"You want to do WHAT?" Every decision on this list produced that reaction — from subordinates, from allies, from anyone with a shred of conventional military thinking. March elephants over the Alps in winter. Launch Army bombers from a Navy carrier. Assault a fortified position by scaling vertical cliffs at night. Build an army of inflatable tanks. Each of these plans sounded like the product of desperation, delusion, or both. Each of them worked. Here are 10 military decisions that seemed insane and turned out to be brilliant.
1. Hannibal Crosses the Alps With Elephants (218 BC)

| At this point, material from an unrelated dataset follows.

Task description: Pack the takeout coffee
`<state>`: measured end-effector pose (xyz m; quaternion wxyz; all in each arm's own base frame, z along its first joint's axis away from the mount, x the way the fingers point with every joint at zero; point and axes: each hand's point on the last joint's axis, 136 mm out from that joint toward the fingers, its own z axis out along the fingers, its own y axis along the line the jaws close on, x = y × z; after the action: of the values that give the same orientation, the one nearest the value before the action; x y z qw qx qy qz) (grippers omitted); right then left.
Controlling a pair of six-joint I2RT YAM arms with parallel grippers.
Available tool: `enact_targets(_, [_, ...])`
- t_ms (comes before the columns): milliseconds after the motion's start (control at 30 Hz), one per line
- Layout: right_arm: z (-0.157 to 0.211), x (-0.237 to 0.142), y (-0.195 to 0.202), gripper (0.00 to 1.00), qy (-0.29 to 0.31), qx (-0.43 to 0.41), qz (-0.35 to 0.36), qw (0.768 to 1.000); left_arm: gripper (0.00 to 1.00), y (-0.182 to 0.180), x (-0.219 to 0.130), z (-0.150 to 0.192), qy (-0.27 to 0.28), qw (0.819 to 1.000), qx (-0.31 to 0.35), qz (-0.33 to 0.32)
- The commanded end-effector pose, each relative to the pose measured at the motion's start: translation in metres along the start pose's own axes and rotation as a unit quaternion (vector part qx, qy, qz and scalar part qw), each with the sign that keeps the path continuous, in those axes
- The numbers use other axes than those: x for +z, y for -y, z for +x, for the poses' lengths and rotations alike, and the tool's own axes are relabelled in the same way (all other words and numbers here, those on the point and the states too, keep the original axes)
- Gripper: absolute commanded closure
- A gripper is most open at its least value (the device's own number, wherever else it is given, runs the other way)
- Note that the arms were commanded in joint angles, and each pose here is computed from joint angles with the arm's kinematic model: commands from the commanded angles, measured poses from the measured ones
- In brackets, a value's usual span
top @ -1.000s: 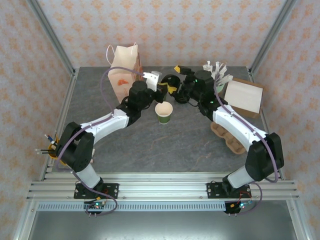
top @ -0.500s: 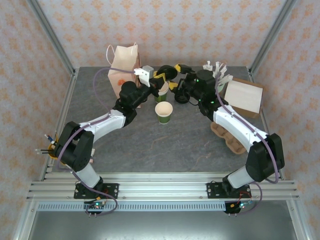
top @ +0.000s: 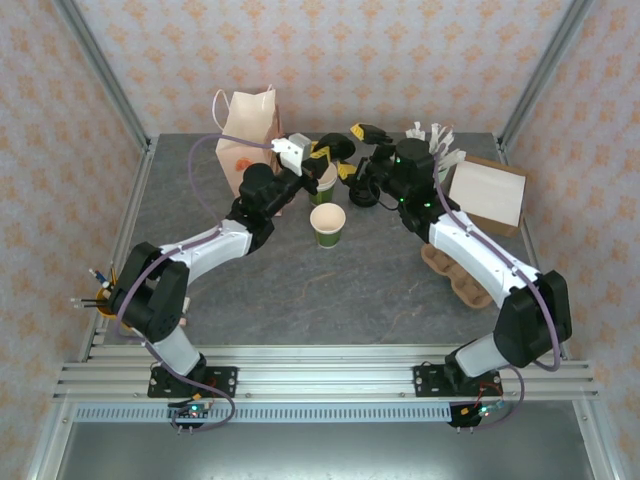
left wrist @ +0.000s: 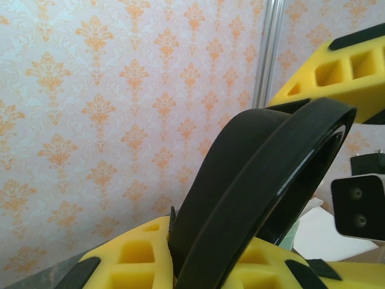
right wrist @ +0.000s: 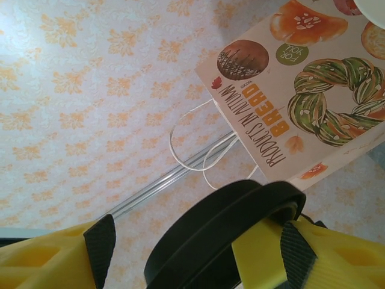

Rome expected Hannibal Barca to attack from the south, sailing an army across the Mediterranean from Carthage. Instead, he marched an army of 50,000 infantry, 9,000 cavalry, and 37 war elephants from Spain, through southern France, and over the Alps — in autumn, through passes above 9,000 feet, in conditions that killed soldiers by the thousands. The march took 15 days through the mountains. Hannibal lost roughly half his army and most of his elephants to cold, starvation, rockslides, and hostile mountain tribes.
It worked anyway. The surviving force — battle-hardened, terrifyingly determined, and led by one of history's greatest tactical minds — descended into the Po Valley and caught the Romans completely unprepared. Hannibal won three devastating victories in succession (Trebia, Lake Trasimene, and Cannae), killing over 100,000 Roman soldiers in two years. The Romans had prepared their defenses in the wrong direction. Hannibal's "insane" Alpine crossing bypassed them entirely.